▸ **DESCRIPTION OF THE TASK**
Each line below from the one containing "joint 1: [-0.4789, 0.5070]" through the one containing "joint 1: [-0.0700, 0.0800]" is to be given again exactly, and no line outside that span.
═══ DATA ═══
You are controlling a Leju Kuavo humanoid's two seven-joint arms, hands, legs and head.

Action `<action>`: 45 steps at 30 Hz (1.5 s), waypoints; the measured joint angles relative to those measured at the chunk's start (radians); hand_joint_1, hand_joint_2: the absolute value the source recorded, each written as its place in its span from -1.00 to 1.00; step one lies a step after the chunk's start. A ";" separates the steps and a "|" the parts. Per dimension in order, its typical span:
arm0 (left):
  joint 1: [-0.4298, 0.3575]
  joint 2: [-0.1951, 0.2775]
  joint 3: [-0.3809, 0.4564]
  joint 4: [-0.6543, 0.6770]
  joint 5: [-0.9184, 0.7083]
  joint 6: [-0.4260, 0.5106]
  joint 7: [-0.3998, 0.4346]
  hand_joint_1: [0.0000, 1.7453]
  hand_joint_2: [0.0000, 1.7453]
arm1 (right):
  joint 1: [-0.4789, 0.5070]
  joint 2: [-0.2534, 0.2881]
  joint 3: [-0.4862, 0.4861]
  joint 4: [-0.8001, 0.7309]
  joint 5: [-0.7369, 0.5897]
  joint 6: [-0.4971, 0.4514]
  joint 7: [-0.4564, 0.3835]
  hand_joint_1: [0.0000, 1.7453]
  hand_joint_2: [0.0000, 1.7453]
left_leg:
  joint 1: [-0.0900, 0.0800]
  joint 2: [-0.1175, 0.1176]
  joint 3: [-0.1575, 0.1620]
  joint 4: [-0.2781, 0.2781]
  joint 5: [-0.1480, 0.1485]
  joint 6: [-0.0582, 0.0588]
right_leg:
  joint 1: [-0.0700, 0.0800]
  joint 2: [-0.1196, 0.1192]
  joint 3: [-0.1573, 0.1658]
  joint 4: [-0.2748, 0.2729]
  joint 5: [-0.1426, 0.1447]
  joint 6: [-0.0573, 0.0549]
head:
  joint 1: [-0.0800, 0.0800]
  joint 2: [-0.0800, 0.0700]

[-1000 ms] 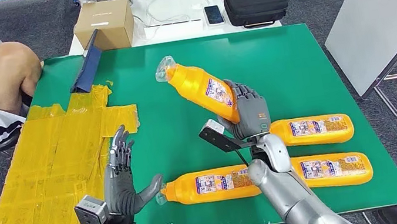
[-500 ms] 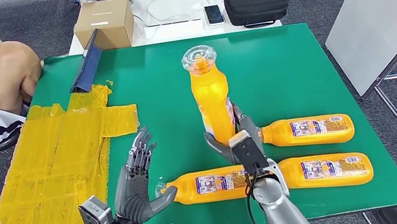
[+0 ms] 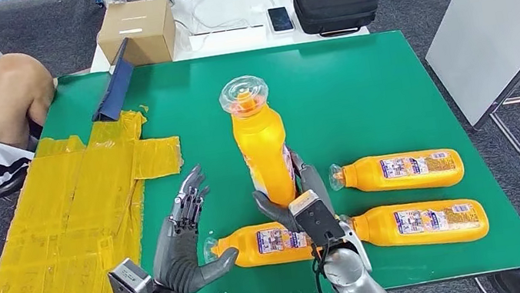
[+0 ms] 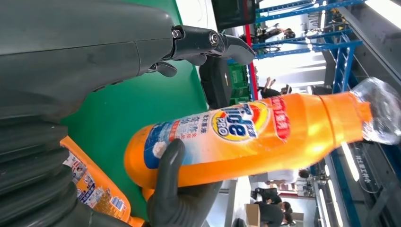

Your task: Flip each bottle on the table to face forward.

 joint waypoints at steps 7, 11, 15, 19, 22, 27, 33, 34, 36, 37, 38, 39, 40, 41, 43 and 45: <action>-0.006 0.002 -0.002 0.000 -0.003 0.013 0.011 -1.00 1.00 | 0.032 0.015 0.067 -0.015 0.019 0.020 -0.030 1.00 1.00 | 0.001 0.000 0.000 0.000 0.000 0.000 | 0.000 0.000 -0.001 0.000 0.000 0.000 | 0.000 0.000; -0.007 0.002 -0.008 0.000 -0.032 0.042 0.014 -1.00 1.00 | 0.056 0.016 0.120 -0.036 0.073 -0.007 -0.046 1.00 1.00 | 0.001 0.000 0.000 0.000 0.000 0.000 | 0.000 0.000 -0.001 0.000 0.000 0.000 | 0.000 0.000; -0.016 0.002 -0.017 0.006 -0.038 0.055 0.016 -1.00 1.00 | 0.070 0.013 0.192 -0.046 0.196 -0.090 -0.075 1.00 1.00 | 0.000 0.000 0.000 0.000 0.000 0.000 | 0.000 0.000 -0.001 0.000 0.000 0.000 | 0.000 0.000; -0.029 0.002 -0.021 0.017 -0.027 0.061 0.016 -1.00 1.00 | 0.055 0.003 0.259 -0.035 0.256 -0.128 -0.069 1.00 1.00 | 0.000 0.000 0.000 0.000 0.000 0.000 | 0.000 0.000 -0.009 0.000 -0.001 0.000 | 0.001 0.000; -0.033 0.003 -0.021 0.024 -0.016 0.062 0.016 -1.00 1.00 | 0.036 -0.002 0.300 0.001 0.305 -0.144 -0.033 1.00 1.00 | 0.000 0.000 0.000 0.000 0.000 0.000 | 0.000 0.000 -0.009 0.000 0.000 0.000 | 0.000 0.000; -0.020 0.010 -0.004 0.031 -0.005 0.064 0.021 -1.00 1.00 | -0.020 -0.001 0.339 0.108 0.375 -0.156 0.020 1.00 1.00 | 0.001 0.001 0.000 0.000 0.000 0.000 | 0.000 0.000 -0.008 0.000 0.000 0.000 | 0.000 0.000; -0.017 0.014 0.012 0.034 0.011 0.063 0.027 -1.00 1.00 | -0.059 0.005 0.357 0.243 0.414 -0.161 0.050 1.00 1.00 | 0.000 0.001 -0.001 0.000 0.000 0.000 | 0.000 0.000 -0.010 0.000 0.000 -0.001 | 0.000 0.000; -0.017 0.014 0.013 0.034 0.012 0.063 0.027 -1.00 1.00 | -0.061 0.006 0.357 0.258 0.414 -0.162 0.052 1.00 1.00 | 0.000 0.001 -0.001 0.000 0.000 0.000 | 0.000 0.000 -0.010 0.000 0.000 -0.001 | 0.000 0.000; -0.017 0.014 0.014 0.034 0.013 0.063 0.027 -1.00 1.00 | -0.063 0.006 0.357 0.272 0.414 -0.163 0.054 1.00 1.00 | 0.000 0.001 -0.001 0.000 0.000 0.000 | 0.000 0.000 -0.010 0.000 0.000 -0.001 | 0.000 0.000; -0.017 0.014 0.014 0.034 0.013 0.063 0.027 -1.00 1.00 | -0.063 0.006 0.357 0.273 0.414 -0.163 0.054 1.00 1.00 | 0.000 0.001 -0.001 0.000 0.000 0.000 | 0.000 0.000 -0.010 0.000 0.000 -0.001 | 0.000 0.000; -0.017 0.014 0.014 0.034 0.013 0.063 0.027 -1.00 1.00 | -0.063 0.006 0.357 0.273 0.414 -0.163 0.054 1.00 1.00 | 0.000 0.001 -0.001 0.000 0.000 0.000 | 0.000 0.000 -0.010 0.000 0.000 -0.001 | 0.000 0.000; -0.017 0.014 0.014 0.034 0.013 0.063 0.027 -1.00 1.00 | -0.063 0.006 0.357 0.273 0.414 -0.163 0.054 1.00 1.00 | 0.000 0.001 -0.001 0.000 0.000 0.000 | 0.000 0.000 -0.010 0.000 0.000 -0.001 | 0.000 0.000; -0.017 0.014 0.014 0.034 0.013 0.063 0.027 -1.00 1.00 | -0.064 0.006 0.357 0.273 0.414 -0.163 0.054 1.00 1.00 | 0.000 0.001 -0.001 0.000 0.000 0.000 | 0.000 0.000 -0.010 0.000 0.000 -0.001 | 0.000 0.000; -0.017 0.014 0.014 0.034 0.013 0.063 0.027 -1.00 1.00 | -0.064 0.006 0.357 0.274 0.414 -0.163 0.055 1.00 1.00 | 0.000 0.001 -0.001 0.000 0.000 0.000 | 0.000 0.000 -0.010 0.000 0.000 -0.001 | 0.000 0.000; -0.017 0.014 0.016 0.034 0.014 0.062 0.027 -1.00 1.00 | -0.068 0.007 0.357 0.293 0.413 -0.163 0.055 1.00 1.00 | 0.000 0.001 -0.001 0.000 0.000 0.000 | 0.000 0.000 -0.010 0.000 0.000 -0.001 | 0.000 0.000; -0.017 0.014 0.022 0.034 0.014 0.062 0.027 -1.00 1.00 | -0.078 0.011 0.357 0.323 0.413 -0.163 0.056 1.00 1.00 | 0.000 0.001 -0.001 0.000 0.000 0.000 | 0.000 0.000 -0.011 0.000 0.000 -0.001 | 0.000 0.000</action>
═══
▸ **ANSWER FOR THE TASK**
  joint 1: [-0.4789, 0.5070]
  joint 2: [-0.2534, 0.2881]
  joint 3: [-0.4862, 0.4861]
  joint 4: [-0.8001, 0.7309]
  joint 5: [-0.7369, 0.5897]
  joint 6: [-0.4971, 0.4514]
  joint 7: [-0.4564, 0.3835]
  hand_joint_1: [0.0000, 1.7453]
  hand_joint_2: [0.0000, 1.7453]
left_leg:
  joint 1: [-0.0900, 0.0800]
  joint 2: [-0.1175, 0.1176]
  joint 3: [-0.1575, 0.1620]
  joint 4: [-0.2781, 0.2781]
  joint 5: [-0.1480, 0.1485]
  joint 6: [-0.0582, 0.0588]
right_leg:
  joint 1: [-0.0700, 0.0800]

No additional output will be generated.